Geek Hiking – Page 3 – Sagebrush Trails

Trails and Graph Theory 18: Water Sources

Now that we have been able to create GPX files and a databook for our trip, a logical improvement would be to include water sources. OpenStreetMaps has several tags for identifying water, which seem to have been added over time in an ad-hoc manner. Let us include as many relevant options as we can find.

water_tags = {'natural':['spring','water'],
              'water':['pond','lake','reservoir'],
              'landuse':['reservoir','basin'],
              'amenity':['watering_place','drinking_water','water'],
              'waterway':'stream',
              'man_made':'water_tank'
        }

### ###########  FIND WATER SOURCES    #############
bbox_gila = (34.35704, 32.77935, -107.65983, -108.94574) # rough box of Gila NF
wgdf = ox.features.features_from_bbox(bbox=bbox_gila, tags=water_tags)

The water features are imported as polygons. That is probably more detail than we need, so let’s reduce the polygon to a point, with the view of being able to import a list of waypoints.

# I really did not want to learn about GeoPandas, but there you go...
water_points = wgdf.copy()
water_points['geometry'] = water_points['geometry'].centroid

We understand that reducing from polygons to points is an approximation, and might not work so well for rivers and streams and large lakes. Still, we approximate for convenience, and see if the results are close enough to be useful.

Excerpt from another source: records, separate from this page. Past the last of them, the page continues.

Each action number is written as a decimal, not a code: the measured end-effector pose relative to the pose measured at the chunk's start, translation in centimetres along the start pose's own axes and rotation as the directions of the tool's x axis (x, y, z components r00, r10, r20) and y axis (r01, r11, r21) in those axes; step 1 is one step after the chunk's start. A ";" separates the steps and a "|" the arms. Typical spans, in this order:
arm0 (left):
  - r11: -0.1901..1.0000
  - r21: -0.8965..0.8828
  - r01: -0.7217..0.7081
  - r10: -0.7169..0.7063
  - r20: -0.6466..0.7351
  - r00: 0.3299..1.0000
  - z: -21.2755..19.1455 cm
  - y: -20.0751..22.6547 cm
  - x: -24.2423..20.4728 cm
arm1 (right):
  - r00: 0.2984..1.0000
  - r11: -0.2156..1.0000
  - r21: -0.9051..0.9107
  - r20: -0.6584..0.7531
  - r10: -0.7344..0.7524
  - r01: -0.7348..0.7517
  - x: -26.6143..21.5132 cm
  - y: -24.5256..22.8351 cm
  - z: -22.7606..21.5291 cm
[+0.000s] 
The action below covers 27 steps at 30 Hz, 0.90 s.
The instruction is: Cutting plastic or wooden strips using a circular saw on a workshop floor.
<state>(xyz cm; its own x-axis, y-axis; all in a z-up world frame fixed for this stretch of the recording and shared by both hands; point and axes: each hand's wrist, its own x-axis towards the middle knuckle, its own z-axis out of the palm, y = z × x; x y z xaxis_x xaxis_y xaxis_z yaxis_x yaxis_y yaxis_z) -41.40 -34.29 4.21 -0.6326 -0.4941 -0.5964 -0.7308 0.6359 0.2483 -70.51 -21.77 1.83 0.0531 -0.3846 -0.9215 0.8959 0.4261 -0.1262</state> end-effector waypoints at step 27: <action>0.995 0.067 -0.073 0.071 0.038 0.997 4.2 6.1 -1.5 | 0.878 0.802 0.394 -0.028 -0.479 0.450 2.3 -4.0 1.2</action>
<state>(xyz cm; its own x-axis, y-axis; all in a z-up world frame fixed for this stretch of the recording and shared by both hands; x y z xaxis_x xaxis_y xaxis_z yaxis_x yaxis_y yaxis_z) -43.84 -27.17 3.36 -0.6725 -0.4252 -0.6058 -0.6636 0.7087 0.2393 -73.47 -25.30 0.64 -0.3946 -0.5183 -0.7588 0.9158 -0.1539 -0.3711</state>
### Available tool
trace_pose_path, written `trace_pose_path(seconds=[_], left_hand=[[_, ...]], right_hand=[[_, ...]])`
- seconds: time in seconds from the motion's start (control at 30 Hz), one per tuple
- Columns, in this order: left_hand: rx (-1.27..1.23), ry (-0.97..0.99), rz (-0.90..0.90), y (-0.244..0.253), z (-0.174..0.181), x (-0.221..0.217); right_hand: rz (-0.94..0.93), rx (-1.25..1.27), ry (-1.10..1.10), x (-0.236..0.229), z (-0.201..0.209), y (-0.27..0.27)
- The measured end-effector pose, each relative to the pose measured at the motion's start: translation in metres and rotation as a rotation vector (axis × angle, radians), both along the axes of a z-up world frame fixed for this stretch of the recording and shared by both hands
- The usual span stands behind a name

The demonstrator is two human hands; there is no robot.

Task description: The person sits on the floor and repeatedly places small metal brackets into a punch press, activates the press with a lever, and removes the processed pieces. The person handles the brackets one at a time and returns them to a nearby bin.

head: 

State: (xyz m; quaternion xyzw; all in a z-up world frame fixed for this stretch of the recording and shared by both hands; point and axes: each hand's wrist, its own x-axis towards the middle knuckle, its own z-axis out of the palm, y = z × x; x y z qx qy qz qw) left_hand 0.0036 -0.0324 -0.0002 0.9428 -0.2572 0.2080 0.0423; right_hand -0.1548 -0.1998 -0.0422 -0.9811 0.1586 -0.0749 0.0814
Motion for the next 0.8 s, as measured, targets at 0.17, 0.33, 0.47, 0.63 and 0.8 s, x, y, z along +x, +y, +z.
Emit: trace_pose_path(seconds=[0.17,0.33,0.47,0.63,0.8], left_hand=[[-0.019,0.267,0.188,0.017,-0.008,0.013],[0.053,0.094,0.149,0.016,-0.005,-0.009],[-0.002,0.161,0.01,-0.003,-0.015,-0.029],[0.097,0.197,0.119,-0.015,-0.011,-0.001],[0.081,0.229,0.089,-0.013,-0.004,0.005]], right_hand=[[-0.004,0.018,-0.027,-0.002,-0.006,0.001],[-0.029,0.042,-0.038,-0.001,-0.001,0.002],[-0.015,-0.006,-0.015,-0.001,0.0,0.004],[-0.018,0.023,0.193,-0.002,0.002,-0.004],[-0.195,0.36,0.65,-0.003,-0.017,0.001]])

We should be able to convert the GeoDataFrame back to a “network” with only nodes and no edges, but our OSMnx library functions do not work well with “networks” with no edges. We could add one dummy edge, or just stay with GeoDataFrames. Eventually we are able to plot results on our map.

Zoom in…

With more than 9k water sources in the Gila imported, this is too many to be practical. Some waypoints seem to be multiple locations along a creek. Other points are so numerous in areas, that we begin to doubt their veracity.

Let us filter out all water sources that are more than X distance from our route.

WJ = WG.copy()

E,D = ox.distance.nearest_edges(JD,X=water_points['x'],Y=water_points['y'],return_dist=True)

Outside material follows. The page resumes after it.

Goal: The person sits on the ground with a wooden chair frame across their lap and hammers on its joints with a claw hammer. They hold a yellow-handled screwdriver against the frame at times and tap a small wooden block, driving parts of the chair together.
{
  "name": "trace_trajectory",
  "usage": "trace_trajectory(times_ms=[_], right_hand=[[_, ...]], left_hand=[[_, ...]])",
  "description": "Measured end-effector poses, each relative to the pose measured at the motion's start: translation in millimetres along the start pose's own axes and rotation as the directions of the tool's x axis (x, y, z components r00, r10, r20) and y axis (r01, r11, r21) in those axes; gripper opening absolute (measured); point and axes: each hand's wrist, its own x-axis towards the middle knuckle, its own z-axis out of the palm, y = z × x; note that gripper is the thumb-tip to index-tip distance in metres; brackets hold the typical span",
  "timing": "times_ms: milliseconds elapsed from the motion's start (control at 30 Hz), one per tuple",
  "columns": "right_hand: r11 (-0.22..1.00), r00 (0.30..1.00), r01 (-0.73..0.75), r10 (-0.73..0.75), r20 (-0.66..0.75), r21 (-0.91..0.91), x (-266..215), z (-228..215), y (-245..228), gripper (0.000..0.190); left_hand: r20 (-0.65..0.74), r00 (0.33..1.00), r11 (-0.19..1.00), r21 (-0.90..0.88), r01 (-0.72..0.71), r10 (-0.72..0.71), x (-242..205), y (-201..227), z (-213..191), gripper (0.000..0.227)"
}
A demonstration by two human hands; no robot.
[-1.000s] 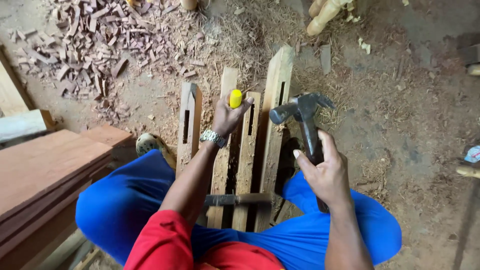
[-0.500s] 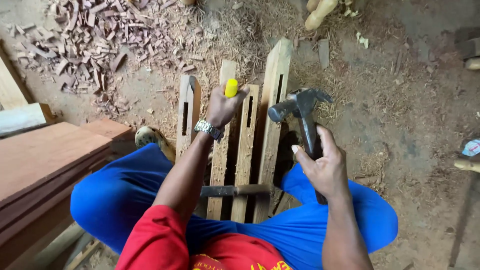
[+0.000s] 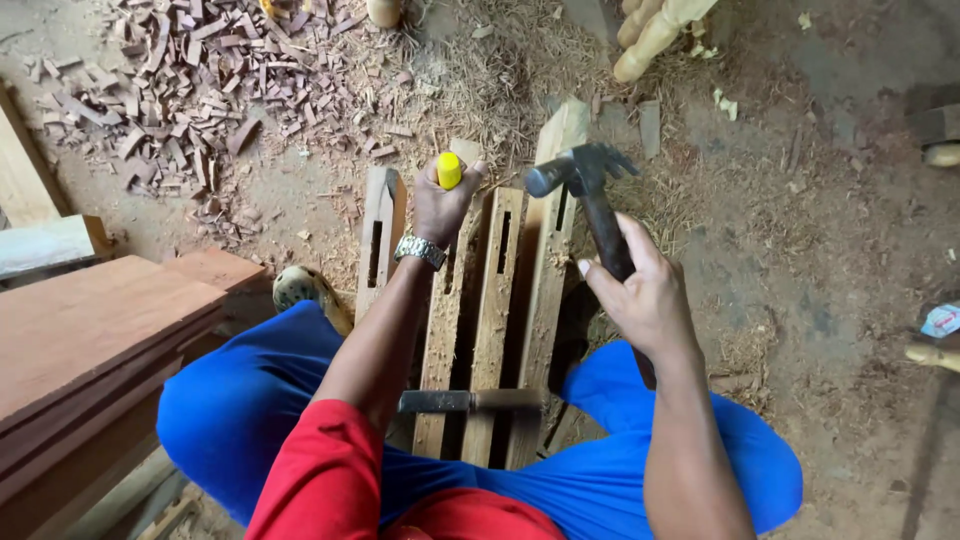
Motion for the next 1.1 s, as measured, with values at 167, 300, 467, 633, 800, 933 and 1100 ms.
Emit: trace_trajectory(times_ms=[167, 300, 467, 633, 800, 933, 1100], right_hand=[[0.947, 0.954, 0.300, -0.299, 0.031, -0.116, 44.5, 9.5, -1.8, 0.050], [0.941, 0.938, 0.320, -0.298, 0.175, -0.113, 91.6, 13.6, -26.9, 0.045], [0.895, 0.895, 0.441, -0.432, 0.114, -0.070, 158.0, 42.5, -37.0, 0.040], [0.932, 0.924, 0.241, -0.135, 0.357, -0.272, 164.2, 64.7, -57.3, 0.034], [0.622, 0.804, 0.503, -0.080, 0.590, -0.600, 182.5, 63.2, -45.4, 0.039], [0.824, 0.883, 0.350, -0.132, 0.450, -0.446, 191.8, 57.0, -58.5, 0.037], [0.944, 0.907, 0.149, -0.011, 0.421, -0.296, 190.0, 94.9, -27.3, 0.032]], left_hand=[[-0.039, 0.999, 1.000, 0.018, 0.004, -0.004, 7.1, 25.7, 1.2, 0.021], [0.016, 0.990, 0.991, -0.002, 0.137, -0.137, 23.8, 12.3, 8.5, 0.023], [0.009, 0.980, 0.980, -0.031, 0.199, -0.198, 37.8, -25.8, 12.6, 0.029], [-0.025, 0.979, 0.979, -0.031, 0.201, -0.202, 39.6, -29.9, 11.7, 0.027], [0.013, 0.971, 0.967, 0.096, 0.238, -0.240, 43.4, -41.6, 13.9, 0.025], [-0.021, 0.969, 0.967, 0.062, 0.249, -0.248, 47.8, -47.0, 16.2, 0.027], [0.063, 0.990, 0.991, 0.033, 0.128, -0.130, 54.3, -78.1, 15.0, 0.027]])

max_distance = 2000 #meters
EARTH_RADIUS_M = 6_371_009 # new convenience notation for big numbers 
max_distance = max_distance / EARTH_RADIUS_M

# Not clear from documentation, but nearest_edges returns distance in units of
# earth radius if projection is lat/long.
for node,d in zip(WG.nodes(),D):
    if d > max_distance:
        WJ.remove_node(node)

With the distance filter, our water sources are down to 77. Here they are on the map, and when you hover over a source, it shows some description of the water.

We can also plot the water sources with our route. Water sources appear as darker blue dots.

We could try to add these water sources to our databook, but perhaps the easiest approach is just to import water source waypoints to our favorite GPX app.

Download source code here.

Trails and Graph Theory: The Series

Trails and Graph Theory 17: Dog Food

In the tech world, “eating your own dog food”, or “dogfooding“, is the practice of developers using their own products, as a form of quality control, and for insight whether one is building the right tool.

In this series, we have been discussing the graph theory problem of finding a long continuous loop in the Gila that does not repeat segments, and finally we have a path that is worthy of a long hike. This Spring (2024) I will attempt to hike this route, and see what problems and adventures are encountered.

[link to map full screen]

In the next few weeks I will post a few more entries about my trails graph theory effort, in preparation for the hike. In April, you will find me on the trail, provisionally named the Gila x Loop: GxL.

I recently learned that the Gila National Forest plans to designate their own loop trail to commemorate the Centennial of the Gila Wilderness. So my first naming choice, GCL Gila Centennial Loop, may be preempted.

Friends and family have helped suggest other possible names: GTL Gila Tangle Loop, GGL Great Gila Loop, GEL Gila Euler Loop, GGT Great Gila Tangle, GIL Gila Infinite Loop, GLL Gila Loop-de-Loop, GLL Gila Long Loop, GSL Gila Strange Loop, GRL Gila Random Loop, GAL Gila Algorithmic Loop, GNL Gila Nerd Loop, Gila Geek Loop, GCL Gila Crazy Loop, GWL Gila Weird Loop. What would you suggest? Perhaps we should stick with GxL, where x is an iterator over all name variants…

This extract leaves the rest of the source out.